== REQUIRED WORK ==
Give all the lines below again, exactly, with no pictures.

- Opening Delimiter -

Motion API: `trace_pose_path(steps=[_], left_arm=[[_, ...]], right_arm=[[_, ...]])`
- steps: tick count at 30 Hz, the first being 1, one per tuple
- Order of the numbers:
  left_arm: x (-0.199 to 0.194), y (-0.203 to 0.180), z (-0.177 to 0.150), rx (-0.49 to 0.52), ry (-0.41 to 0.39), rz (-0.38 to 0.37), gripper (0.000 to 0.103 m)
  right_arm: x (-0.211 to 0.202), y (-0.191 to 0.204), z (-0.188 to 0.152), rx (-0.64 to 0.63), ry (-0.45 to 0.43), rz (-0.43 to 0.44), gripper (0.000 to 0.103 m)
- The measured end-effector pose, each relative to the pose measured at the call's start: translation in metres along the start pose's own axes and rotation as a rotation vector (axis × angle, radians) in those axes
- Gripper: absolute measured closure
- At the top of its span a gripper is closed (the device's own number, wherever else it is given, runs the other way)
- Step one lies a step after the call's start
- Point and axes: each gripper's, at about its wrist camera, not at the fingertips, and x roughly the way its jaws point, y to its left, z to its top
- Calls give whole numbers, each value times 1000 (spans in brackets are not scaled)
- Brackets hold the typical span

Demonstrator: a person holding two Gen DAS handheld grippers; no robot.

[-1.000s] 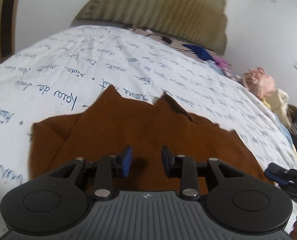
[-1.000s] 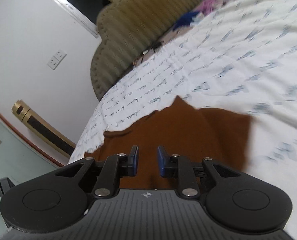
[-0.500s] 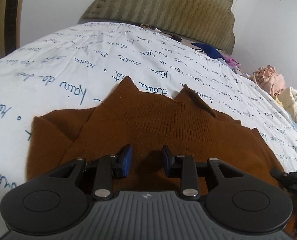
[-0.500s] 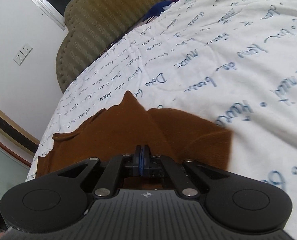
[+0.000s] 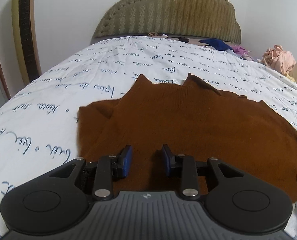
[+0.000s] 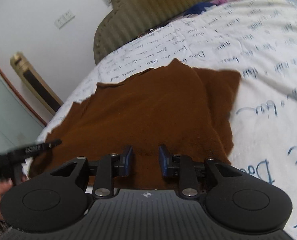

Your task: Fold small clothes

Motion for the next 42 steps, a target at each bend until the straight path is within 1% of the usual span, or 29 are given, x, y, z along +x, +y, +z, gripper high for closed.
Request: trace_pose_path(steps=[2,6,7,8,9,10,11,12,14,15,18,20,22,26,27,29,30,32,34,37,38,39,41,42], left_arm=[[-1,1,-4,11,-2,0,72],[-12,3,-14,25,-15,-7,72],[-17,7,-15,18,-18,-21,72],[-22,13,-15,-2,-21,-40,72],[-29,22,-15,-35,-26,-70,71],[-35,31,-14,-58,-27,-97,71],[-41,39,-12,-68,-33,-111,71],[-47,48,-10,-69,-49,-106,71],[-55,62,-5,-41,-65,-56,71],[-56,68,-1,-31,-63,-39,70],[-56,90,6,-60,-36,-8,68],[-54,101,7,-87,-28,7,67],[-51,113,8,-125,-20,-5,67],[-38,129,15,-210,19,-73,67],[-35,132,18,-223,28,-83,66],[-26,135,27,-246,46,-104,66],[-22,136,32,-258,51,-114,66],[-15,138,42,-273,55,-140,66],[-9,137,52,-272,55,-153,66],[3,134,68,-269,55,-173,64],[7,133,74,-273,56,-178,59],[11,133,79,-281,54,-182,50],[20,130,90,-294,53,-204,39],[25,129,95,-297,60,-215,38]], right_arm=[[0,-3,2,16,9,-1,81],[-5,5,0,-30,42,-48,80],[-9,8,0,-34,41,-62,78],[-13,11,-1,-40,32,-64,71],[-18,19,-3,-68,19,-61,67],[-22,28,-4,-107,9,-59,66],[-25,37,-6,-143,0,-45,66],[-26,48,-8,-174,-4,-13,64],[-24,72,-11,-222,6,55,60],[-20,83,-13,-240,17,83,60],[-3,118,-24,-278,56,174,60],[9,137,-32,-293,85,208,60],[20,152,-40,-283,120,245,60],[31,174,-57,-280,169,296,60],[34,177,-60,-250,189,322,60],[45,181,-67,-140,249,384,57],[52,181,-70,-65,270,396,50],[64,175,-79,94,300,386,47],[75,167,-87,232,295,383,48],[76,167,-91,316,232,417,47],[78,167,-92,343,223,424,47],[79,168,-94,373,218,432,47],[83,167,-97,433,213,450,48],[84,165,-98,465,204,448,48]])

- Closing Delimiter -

== REPLY ==
Motion API: `trace_pose_path(steps=[_], left_arm=[[_, ...]], right_arm=[[_, ...]])`
- steps: tick count at 30 Hz, the first being 1, one per tuple
- Order of the numbers:
  left_arm: x (-0.199 to 0.194), y (-0.203 to 0.180), z (-0.177 to 0.150), rx (-0.49 to 0.52), ry (-0.41 to 0.39), rz (-0.38 to 0.37), gripper (0.000 to 0.103 m)
  right_arm: x (-0.211 to 0.202), y (-0.191 to 0.204), z (-0.188 to 0.152), rx (-0.64 to 0.63), ry (-0.45 to 0.43), rz (-0.43 to 0.44), gripper (0.000 to 0.103 m)
- The measured end-effector pose, each relative to the pose measured at the call's start: translation in metres along the start pose's own axes and rotation as a rotation vector (axis × angle, radians) in those axes
- Gripper: absolute measured closure
- At the top of its span a gripper is closed (the device's own number, wherever else it is given, runs the other way)
- Step one lies a step after the call's start
- Point and axes: each gripper's, at about its wrist camera, not at the fingertips, and x roughly the way its jaws point, y to its left, z to its top
- Calls give whole numbers, each value times 1000 (spans in brackets are not scaled)
- Brackets hold the typical span

Demonstrator: a person holding two Gen DAS handheld grippers; no robot.

[-1.000s] 
[-1.000s] 
[-0.500s] 
[-0.500s] 
[+0.000s] 
[+0.000s] 

Your task: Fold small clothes

Motion for the next 42 steps, a target at each bend until the straight path is within 1% of the usual span, or 29 are given, x, y, z along +x, +y, +z, gripper high for closed.
Request: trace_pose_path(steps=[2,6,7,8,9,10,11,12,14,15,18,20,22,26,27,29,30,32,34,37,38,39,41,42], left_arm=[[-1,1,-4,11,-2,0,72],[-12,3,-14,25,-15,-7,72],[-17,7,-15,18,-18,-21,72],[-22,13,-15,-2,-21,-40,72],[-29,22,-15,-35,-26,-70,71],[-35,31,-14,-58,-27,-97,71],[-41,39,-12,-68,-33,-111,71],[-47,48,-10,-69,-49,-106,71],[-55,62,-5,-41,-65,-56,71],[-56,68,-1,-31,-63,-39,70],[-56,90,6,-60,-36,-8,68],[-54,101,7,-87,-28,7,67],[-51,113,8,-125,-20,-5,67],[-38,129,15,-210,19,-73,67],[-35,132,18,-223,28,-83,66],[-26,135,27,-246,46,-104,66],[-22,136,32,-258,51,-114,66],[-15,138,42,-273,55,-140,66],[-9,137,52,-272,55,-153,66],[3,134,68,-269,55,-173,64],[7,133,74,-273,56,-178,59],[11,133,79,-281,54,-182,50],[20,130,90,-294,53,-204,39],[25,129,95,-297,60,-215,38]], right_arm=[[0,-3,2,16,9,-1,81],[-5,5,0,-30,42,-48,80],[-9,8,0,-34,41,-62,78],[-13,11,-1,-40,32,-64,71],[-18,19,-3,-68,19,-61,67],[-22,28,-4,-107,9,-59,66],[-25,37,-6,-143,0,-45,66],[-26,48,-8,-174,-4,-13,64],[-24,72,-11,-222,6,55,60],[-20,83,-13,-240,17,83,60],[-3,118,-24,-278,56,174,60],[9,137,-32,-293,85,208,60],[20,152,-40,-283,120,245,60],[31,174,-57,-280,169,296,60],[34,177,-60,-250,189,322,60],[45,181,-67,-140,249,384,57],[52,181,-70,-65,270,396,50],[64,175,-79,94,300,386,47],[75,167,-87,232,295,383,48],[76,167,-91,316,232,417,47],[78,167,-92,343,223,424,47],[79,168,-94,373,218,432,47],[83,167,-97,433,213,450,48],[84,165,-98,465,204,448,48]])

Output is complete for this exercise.